Independent indexes are growing. Brave Search and Mojeek are steadily expanding their crawls. The long-term health of private search depends on the existence of search indexes that are not controlled by Google or Microsoft.
The EU Digital Markets Act may force interoperability that could benefit private search engines by reducing Google’s gatekeeping power over web indexing.
Key Takeaways
- Switching from Google takes 30 seconds and meaningfully reduces data collection.
- DuckDuckGo is the easiest switch — good results, wide adoption, privacy-respecting.
- Startpage gives you Google results without Google tracking — best result quality.
- Brave Search is the most independent mainstream option with its own index.

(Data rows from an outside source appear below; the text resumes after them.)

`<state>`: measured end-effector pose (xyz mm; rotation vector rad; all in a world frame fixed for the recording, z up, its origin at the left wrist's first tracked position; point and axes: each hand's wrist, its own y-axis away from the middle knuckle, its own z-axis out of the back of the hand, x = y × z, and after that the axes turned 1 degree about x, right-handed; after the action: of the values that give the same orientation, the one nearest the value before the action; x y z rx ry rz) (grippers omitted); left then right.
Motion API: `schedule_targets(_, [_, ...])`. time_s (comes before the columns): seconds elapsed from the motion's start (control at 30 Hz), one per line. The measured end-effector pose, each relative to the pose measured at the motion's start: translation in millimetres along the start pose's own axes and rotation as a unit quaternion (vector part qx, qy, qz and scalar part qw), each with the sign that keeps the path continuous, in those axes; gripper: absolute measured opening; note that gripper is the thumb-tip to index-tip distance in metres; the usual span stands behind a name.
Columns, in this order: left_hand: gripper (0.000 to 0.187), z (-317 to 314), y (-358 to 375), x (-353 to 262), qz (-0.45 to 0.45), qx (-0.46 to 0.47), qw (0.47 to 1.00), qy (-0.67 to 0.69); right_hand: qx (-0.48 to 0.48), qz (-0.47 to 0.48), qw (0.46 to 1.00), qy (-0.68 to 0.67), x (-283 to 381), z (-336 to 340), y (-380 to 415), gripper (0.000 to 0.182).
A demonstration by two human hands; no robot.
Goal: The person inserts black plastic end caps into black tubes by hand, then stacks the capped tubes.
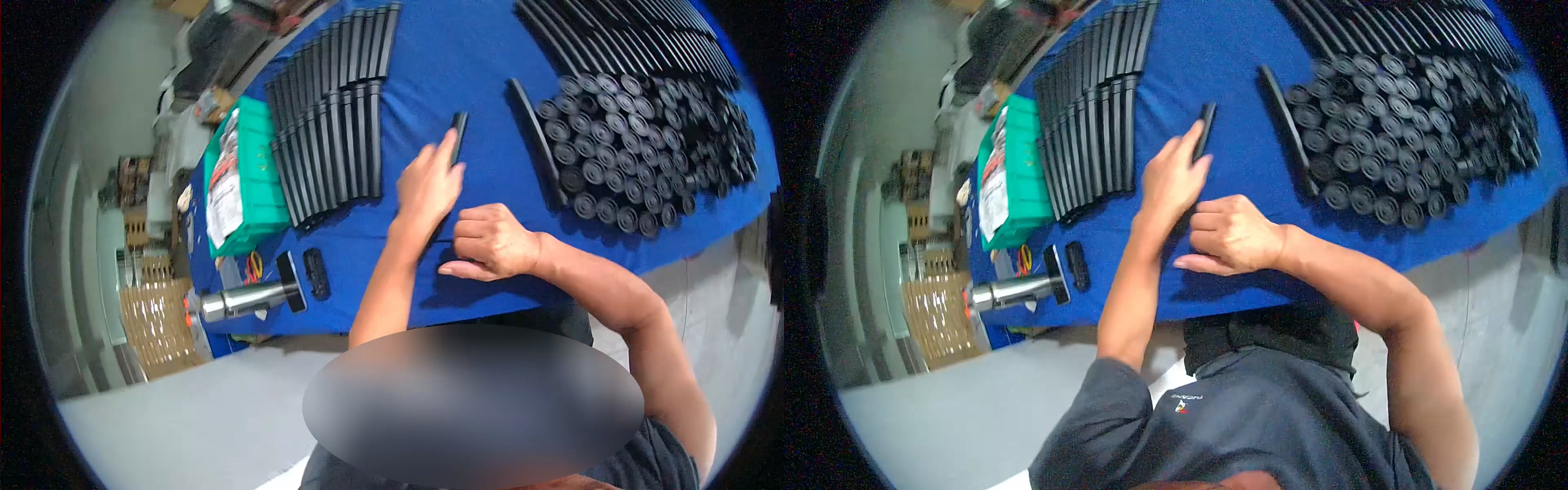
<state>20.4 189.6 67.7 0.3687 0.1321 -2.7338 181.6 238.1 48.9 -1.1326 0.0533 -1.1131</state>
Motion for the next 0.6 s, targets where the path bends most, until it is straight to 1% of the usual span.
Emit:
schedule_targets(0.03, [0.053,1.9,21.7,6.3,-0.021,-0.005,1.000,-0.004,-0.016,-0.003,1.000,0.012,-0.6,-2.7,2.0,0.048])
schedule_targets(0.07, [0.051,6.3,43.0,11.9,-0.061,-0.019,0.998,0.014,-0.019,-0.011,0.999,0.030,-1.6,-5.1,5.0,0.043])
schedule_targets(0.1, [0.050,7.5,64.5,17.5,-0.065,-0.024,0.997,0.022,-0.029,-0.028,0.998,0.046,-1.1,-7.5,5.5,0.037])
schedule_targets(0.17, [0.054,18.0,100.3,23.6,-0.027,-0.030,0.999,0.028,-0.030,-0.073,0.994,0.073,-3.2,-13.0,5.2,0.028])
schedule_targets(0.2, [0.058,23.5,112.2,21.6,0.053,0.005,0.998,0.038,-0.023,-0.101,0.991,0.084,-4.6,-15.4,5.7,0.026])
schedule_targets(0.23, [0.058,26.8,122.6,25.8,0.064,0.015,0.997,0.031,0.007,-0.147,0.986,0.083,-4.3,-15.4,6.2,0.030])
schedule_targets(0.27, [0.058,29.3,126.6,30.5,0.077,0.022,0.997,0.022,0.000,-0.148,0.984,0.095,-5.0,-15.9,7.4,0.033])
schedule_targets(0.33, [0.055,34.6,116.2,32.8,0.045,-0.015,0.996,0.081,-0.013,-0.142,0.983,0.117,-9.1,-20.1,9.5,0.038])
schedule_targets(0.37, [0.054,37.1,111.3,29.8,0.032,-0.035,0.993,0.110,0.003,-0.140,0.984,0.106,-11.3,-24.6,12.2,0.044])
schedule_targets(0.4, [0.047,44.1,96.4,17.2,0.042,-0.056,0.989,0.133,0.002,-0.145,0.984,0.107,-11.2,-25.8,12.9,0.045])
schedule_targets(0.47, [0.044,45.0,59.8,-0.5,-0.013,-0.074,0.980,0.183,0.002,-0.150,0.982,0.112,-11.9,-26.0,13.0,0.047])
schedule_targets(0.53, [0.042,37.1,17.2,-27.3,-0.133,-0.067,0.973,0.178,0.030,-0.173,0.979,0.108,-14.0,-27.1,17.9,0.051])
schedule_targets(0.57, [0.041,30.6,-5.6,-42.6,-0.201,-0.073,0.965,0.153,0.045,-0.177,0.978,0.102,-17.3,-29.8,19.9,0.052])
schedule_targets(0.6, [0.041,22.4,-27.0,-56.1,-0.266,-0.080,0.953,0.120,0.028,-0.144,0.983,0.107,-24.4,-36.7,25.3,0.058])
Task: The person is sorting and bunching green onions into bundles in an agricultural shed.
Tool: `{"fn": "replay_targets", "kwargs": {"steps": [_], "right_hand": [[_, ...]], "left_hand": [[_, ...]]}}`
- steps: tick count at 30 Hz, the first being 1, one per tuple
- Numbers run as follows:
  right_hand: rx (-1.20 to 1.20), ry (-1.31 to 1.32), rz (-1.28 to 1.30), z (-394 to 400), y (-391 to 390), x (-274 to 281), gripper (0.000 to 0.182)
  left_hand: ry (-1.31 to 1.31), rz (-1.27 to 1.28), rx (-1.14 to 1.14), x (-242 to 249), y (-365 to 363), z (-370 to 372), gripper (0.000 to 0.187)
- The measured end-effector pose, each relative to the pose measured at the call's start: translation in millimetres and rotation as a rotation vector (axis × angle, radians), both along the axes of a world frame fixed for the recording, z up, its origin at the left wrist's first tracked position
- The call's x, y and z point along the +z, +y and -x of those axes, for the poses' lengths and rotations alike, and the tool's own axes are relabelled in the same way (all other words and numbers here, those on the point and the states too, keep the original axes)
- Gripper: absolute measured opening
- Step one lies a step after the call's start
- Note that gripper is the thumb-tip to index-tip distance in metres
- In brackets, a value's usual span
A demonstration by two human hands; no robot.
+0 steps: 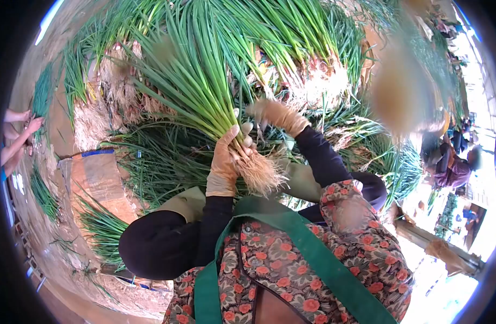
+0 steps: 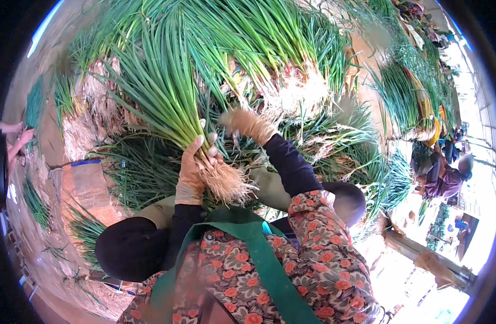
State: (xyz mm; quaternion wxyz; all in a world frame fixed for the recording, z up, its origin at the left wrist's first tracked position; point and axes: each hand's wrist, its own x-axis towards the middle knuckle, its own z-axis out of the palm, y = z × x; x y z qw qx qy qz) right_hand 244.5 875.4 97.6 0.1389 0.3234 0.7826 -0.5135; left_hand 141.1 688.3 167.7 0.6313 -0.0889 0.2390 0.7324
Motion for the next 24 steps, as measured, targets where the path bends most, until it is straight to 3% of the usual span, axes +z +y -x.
{"fn": "replay_targets", "kwargs": {"steps": [2, 3, 5, 8, 9, 11, 12, 13, 17, 19, 20, 22, 24], "right_hand": [[-0.408, 0.372, -0.424, -3, 35, -14, 0.022], [-0.602, 0.315, -0.484, 1, 66, -66, 0.020], [0.604, -0.383, -1.320, 6, 91, -87, 0.024], [-0.094, -0.123, -0.824, 7, 56, -37, 0.025], [-0.100, 0.035, -0.829, 3, 57, -49, 0.027], [-0.160, -0.131, -0.732, 2, 36, 21, 0.025], [-0.185, -0.156, -0.807, 3, 28, 45, 0.023], [-0.178, 0.111, -0.925, -10, 25, 42, 0.017], [0.171, 0.381, -0.913, -20, -37, 104, 0.021], [0.329, 0.532, -0.692, -28, -71, 108, 0.027], [0.304, 0.358, -0.363, -37, -73, 99, 0.023], [0.064, 0.380, 0.206, -45, -62, 97, 0.026], [-0.170, 0.235, 0.495, -42, -50, 83, 0.042]], "left_hand": [[-0.058, -0.004, 0.016, -17, 0, -3, 0.039], [-0.082, -0.009, 0.023, -21, 2, -3, 0.038], [-0.064, 0.045, -0.014, -18, 2, -2, 0.031], [0.002, 0.102, -0.041, -22, 2, 2, 0.025], [-0.004, 0.117, -0.039, -23, 2, 2, 0.025], [-0.017, 0.146, -0.047, -22, 2, 1, 0.025], [-0.002, 0.169, -0.021, -21, 3, -1, 0.029], [-0.012, 0.181, -0.010, -15, 5, -2, 0.031], [0.008, 0.184, -0.004, -10, 12, -8, 0.035], [0.093, 0.142, -0.087, -19, 5, -3, 0.030], [0.031, 0.117, -0.093, -6, 8, -5, 0.028], [0.105, 0.159, -0.127, -22, 3, -5, 0.029], [0.114, 0.205, -0.136, -21, 0, -5, 0.027]]}}
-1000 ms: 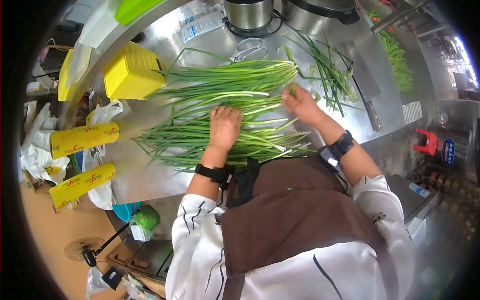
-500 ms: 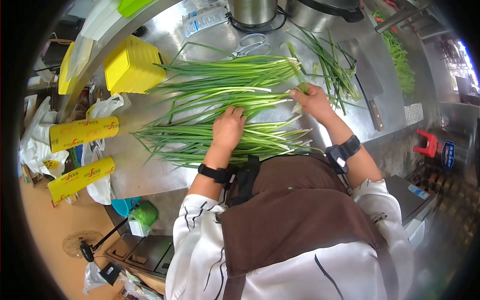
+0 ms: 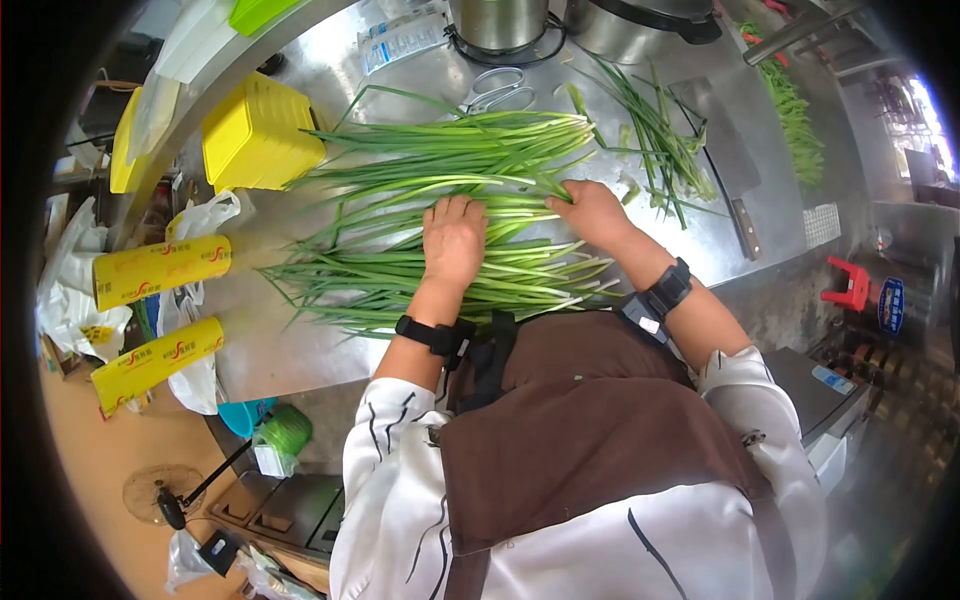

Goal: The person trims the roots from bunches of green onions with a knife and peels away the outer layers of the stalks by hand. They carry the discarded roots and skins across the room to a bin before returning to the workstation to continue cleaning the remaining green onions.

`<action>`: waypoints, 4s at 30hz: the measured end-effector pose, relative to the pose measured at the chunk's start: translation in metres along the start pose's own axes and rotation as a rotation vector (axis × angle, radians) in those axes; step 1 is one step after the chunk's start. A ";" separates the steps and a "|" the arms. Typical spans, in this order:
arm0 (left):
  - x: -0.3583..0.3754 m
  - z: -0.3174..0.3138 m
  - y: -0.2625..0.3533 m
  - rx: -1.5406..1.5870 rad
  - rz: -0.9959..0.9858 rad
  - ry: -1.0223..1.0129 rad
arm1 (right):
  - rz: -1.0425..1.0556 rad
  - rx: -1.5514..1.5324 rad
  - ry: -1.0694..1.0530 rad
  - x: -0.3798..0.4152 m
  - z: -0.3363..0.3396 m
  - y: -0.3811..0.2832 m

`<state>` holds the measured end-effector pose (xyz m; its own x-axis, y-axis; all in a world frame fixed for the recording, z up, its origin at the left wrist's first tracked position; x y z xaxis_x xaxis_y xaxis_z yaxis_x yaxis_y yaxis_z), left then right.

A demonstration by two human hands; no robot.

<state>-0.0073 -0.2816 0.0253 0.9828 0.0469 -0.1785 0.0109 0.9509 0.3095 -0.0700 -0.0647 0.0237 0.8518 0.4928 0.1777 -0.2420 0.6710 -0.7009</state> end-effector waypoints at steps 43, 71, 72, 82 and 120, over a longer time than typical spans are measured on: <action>0.027 0.025 -0.009 0.075 -0.169 0.033 | -0.023 0.220 0.139 0.031 0.066 0.037; 0.015 0.003 0.002 0.115 -0.163 0.049 | 0.157 0.126 -0.244 -0.024 -0.029 -0.041; 0.017 0.004 0.001 0.110 -0.158 0.053 | 0.138 0.137 -0.245 -0.023 -0.027 -0.042; 0.021 -0.001 -0.004 0.067 -0.171 0.018 | 0.439 0.555 0.047 0.013 0.006 -0.009; 0.020 0.008 0.016 0.317 0.002 -0.303 | 0.606 -0.108 0.061 0.023 0.002 -0.013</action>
<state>0.0145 -0.2680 0.0345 0.9920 -0.0880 0.0900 0.0181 0.8074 0.5897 -0.0478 -0.0612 0.0380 0.6028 0.7345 -0.3115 -0.6458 0.2199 -0.7312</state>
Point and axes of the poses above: each hand's wrist, its own x-axis away from the middle knuckle, its own z-axis out of the back of the hand, y = z × x, the point moved 3 cm from there along -x, towards the middle knuckle, and after that the axes turned 14 degrees about z, right-handed, at the moved point
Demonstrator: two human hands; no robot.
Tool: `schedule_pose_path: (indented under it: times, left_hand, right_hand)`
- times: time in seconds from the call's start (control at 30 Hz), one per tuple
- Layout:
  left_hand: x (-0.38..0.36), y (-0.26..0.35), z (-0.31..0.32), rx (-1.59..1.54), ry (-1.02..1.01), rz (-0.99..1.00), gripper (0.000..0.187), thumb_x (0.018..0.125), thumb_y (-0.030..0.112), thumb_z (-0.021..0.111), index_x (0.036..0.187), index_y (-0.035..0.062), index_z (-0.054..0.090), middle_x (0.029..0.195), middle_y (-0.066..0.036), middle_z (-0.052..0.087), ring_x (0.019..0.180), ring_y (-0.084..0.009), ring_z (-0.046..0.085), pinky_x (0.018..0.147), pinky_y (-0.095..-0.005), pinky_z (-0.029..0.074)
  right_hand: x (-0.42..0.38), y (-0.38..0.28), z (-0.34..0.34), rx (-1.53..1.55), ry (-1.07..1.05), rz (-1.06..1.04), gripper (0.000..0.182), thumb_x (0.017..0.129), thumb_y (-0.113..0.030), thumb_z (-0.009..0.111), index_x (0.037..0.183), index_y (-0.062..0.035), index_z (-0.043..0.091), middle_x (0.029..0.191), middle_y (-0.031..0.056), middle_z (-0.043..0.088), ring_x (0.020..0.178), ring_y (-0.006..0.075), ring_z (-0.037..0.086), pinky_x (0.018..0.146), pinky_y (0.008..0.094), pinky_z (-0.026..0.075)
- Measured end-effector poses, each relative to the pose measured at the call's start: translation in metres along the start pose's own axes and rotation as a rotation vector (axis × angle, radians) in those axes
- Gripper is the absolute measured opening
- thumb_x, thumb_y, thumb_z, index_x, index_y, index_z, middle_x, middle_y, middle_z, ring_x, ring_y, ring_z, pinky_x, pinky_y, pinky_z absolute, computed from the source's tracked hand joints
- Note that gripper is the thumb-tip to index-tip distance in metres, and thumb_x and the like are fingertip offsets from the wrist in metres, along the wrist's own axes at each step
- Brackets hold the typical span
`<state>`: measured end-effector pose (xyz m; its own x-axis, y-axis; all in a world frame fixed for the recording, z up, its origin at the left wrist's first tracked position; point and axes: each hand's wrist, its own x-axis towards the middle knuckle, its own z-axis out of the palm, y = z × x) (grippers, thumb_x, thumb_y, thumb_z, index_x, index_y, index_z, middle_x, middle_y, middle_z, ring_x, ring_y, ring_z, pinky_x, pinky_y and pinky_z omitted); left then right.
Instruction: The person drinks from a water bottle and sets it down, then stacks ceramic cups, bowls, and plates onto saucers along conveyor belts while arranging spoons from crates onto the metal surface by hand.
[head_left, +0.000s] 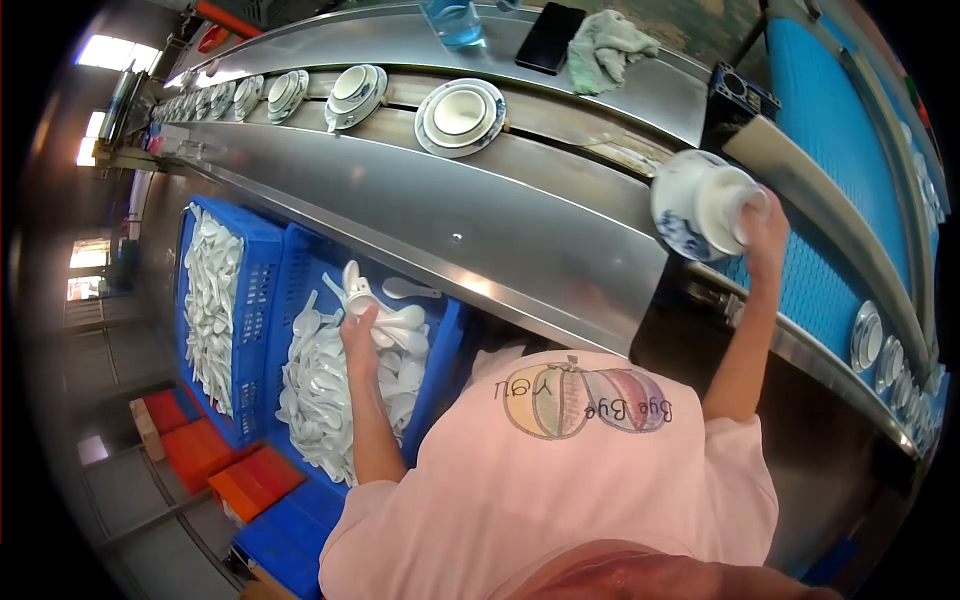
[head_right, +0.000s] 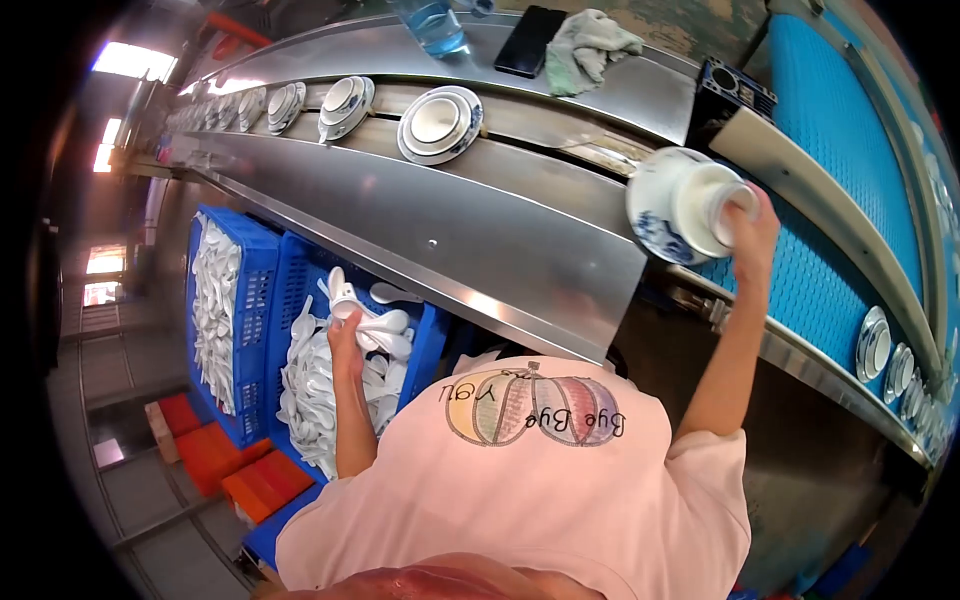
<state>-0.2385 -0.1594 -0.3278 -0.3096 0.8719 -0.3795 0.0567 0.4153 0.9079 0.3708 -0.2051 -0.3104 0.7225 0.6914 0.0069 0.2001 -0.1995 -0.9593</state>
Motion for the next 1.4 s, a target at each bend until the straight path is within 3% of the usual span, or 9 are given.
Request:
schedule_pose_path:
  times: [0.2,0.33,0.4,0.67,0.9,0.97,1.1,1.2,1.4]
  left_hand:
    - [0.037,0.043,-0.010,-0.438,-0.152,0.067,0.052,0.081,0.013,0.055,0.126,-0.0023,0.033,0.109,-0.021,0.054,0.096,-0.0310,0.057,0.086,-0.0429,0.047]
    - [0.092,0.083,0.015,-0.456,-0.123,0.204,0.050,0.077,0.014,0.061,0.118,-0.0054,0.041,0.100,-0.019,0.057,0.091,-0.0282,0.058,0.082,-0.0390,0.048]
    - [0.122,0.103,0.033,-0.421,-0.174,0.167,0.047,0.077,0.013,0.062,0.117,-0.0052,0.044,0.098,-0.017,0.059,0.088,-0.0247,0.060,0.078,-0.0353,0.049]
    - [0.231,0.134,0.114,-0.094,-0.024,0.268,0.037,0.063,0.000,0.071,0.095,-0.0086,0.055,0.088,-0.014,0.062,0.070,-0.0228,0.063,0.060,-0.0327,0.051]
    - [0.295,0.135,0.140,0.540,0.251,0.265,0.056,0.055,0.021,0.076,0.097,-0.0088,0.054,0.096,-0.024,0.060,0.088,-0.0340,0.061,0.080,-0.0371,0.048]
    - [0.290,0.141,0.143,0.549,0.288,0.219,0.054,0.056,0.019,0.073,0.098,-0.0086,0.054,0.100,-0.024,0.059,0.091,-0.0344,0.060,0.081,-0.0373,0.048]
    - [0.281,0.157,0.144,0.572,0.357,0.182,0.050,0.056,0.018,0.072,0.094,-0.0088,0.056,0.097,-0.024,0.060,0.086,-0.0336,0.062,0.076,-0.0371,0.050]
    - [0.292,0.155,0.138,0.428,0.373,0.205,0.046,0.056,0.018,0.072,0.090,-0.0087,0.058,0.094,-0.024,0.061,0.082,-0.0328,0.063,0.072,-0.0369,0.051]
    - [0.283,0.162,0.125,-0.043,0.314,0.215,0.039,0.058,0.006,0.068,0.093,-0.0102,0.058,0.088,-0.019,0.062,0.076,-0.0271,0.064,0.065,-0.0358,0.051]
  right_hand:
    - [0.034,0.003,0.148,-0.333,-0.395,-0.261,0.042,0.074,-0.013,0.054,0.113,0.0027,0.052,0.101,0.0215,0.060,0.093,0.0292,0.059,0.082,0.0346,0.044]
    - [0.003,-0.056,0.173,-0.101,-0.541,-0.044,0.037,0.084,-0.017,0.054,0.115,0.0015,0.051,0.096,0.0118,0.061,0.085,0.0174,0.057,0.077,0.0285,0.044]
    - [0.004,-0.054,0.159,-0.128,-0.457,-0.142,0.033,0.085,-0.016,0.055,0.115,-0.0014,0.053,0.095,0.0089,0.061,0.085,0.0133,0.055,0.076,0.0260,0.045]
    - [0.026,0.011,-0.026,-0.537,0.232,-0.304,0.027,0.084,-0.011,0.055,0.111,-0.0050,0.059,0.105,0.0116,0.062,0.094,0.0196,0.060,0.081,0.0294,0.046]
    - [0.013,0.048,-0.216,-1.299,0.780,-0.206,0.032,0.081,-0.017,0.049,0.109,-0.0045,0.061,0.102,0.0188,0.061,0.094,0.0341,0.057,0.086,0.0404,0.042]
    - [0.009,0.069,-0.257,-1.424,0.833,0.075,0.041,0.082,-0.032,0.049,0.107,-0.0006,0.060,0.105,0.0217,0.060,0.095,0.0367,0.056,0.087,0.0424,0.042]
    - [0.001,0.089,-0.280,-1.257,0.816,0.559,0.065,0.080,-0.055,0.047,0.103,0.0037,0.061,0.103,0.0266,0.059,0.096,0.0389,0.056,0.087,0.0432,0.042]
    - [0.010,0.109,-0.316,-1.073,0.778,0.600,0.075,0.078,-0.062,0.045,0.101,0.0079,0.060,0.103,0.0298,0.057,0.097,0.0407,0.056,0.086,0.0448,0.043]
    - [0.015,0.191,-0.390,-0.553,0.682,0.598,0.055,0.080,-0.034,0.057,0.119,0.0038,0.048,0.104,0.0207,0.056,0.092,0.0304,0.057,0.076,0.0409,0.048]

- SearXNG offers maximum control for technical users willing to self-host.
- No private search engine matches Google perfectly. Accept minor quality tradeoffs in exchange for not feeding the world’s largest advertising profile.
- You can always fall back to Google for specific queries via DuckDuckGo’s
!gbang shortcut.
Sources
- Statista, “Number of Google Searches Per Day Worldwide,” 2025.
- DuckDuckGo, “Privacy Policy,” duckduckgo.com, 2025.
- Brave, “Brave Search: Independence,” search.brave.com, 2026.
- Startpage, “Privacy Policy and Third-Party Audit,” startpage.com, 2025.
- SearXNG, “Documentation,” docs.searxng.org, 2025.
- Mojeek, “About and Privacy Policy,” mojeek.com, 2026.
- Ars Technica, “DuckDuckGo’s Microsoft Tracking Exception,” May 2022.
- TechCrunch, “System1 Acquires Majority Stake in Startpage,” 2019.